Chapter 5 provides as full a description of the crypt as is ever likely to be achieved in an archaeological report of a medieval church. The sculptures, paintings, and inscriptions found in the crypt are also described. Even details such as the chronology of plasters are included in this chapter. Plaster and painting layers are crucial for establishing various building phases and the use of several chapels. Emmanuelle Cadet's sub-chapter on plasters and paintings, detailed in its description of ten types of Carolingian plasters, makes sense of the original use of the chapels of St. Lawrence, St. Stephen, and the adjacent hallways. Fabrice Henrion's encart on the sarcophagus of Bishop Chrestien (293) will no doubt retain the reader's attention for its description of the techniques used to recuperate, analyze, and identify the remains of a poorly preserved male skeleton. Chapter 6 ties various archaeological and historical arguments together in an attempt to reconstruct the history of the site. There are sixteen building phases, ten of which cover the medieval period, from the fifth to the fourteenth century. While presenting this detailed survey, Sapin does not shy away from interpretation or from comparing the abbey of St. Germain to other examples of Carolingian, Romanesque, or Gothic architecture. The analytic categories and attendant assumptions (such as "expansion" or "exegetic traditions") will be familiar to art historians, and the author is concerned with reconstructing the past, rather than questioning them. Yet by its focus and attention to detail, Sapin's chapter on Carolingian architecture highlights the need to tread carefully in accounts of local, regional, and large-scale developments in church architecture between the ninth and the eleventh centuries. By contrast, Noelle Deflou-Leca's chapter on the abbey's estates in the Burgundian borderlands (chapter 7) reveals a very localized network of resources, by no means comparable to that of the large Benedictine abbeys of the same period.
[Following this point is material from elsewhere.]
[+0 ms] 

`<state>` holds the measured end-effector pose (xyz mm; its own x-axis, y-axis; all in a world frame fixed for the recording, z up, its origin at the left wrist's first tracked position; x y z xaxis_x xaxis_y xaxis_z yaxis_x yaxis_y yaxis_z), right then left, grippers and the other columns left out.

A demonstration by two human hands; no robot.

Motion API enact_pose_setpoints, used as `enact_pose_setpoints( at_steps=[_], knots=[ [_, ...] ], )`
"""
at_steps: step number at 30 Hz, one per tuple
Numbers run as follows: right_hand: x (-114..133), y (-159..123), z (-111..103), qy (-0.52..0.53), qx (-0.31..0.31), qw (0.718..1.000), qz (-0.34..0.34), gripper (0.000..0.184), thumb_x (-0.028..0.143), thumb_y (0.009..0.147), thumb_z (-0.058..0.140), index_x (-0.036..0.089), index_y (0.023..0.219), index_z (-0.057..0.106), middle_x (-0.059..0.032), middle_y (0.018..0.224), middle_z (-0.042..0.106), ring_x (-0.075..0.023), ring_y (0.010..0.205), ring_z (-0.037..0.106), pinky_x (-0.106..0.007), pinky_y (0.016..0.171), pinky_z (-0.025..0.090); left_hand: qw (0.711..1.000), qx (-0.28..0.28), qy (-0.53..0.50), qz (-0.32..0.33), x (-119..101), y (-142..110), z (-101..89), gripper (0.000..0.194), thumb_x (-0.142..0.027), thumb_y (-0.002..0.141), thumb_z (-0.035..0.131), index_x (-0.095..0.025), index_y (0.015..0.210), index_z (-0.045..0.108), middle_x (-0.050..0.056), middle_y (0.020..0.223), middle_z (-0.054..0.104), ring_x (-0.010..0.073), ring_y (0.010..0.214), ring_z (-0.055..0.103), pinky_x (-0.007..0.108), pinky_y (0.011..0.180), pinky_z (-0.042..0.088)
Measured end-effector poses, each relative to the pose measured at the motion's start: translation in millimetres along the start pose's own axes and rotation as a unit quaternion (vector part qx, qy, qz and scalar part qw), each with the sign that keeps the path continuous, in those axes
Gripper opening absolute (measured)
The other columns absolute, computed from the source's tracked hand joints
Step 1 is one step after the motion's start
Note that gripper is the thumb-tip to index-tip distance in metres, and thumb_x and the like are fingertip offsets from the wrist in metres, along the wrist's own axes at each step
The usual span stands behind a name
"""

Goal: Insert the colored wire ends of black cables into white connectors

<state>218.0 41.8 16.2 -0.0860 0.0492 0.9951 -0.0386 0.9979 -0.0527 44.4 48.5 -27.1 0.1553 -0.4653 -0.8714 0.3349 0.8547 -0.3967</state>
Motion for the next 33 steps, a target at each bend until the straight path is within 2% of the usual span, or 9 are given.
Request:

The final section of the book brings up a variety of subjects pertaining to burials (chapter 8), sculpture (chapter 9), masonry (chapter 10), the bell-casting workshop (chapter 11), and "finds" (chapter 12, including headings on mosaics, stained glass, pottery, metal artifacts, and coins). The volume is lavishly illustrated with high-quality color and black-and- white pictures, clear maps, and diagrams, and technically informative drawings of various artifacts. Sapin has presented us with a very solid piece of work and enough data to keep generations of scholars busy continuing the analysis. The publication in so much detail of the research at Saint-Germain in Auxerre should increase interest in the early medieval architecture of Burgundy. A particularly important aspect of the Saint-Germain excavations lies in the light they may come to throw on the relation between the abbey and the medieval landscape, in terms of both site location and resource management, one of the most interesting aspects of current research in monastic archaeology. For historians of medieval monasteries who might not cross paths often with the archaeological evidence, this book--not to mention the larger body of work of Christian Sapin and his team--is well worth the foray. For archaeologists, this excellent volume contributes a corpus of impressively documented material from a pivotal area of medieval France.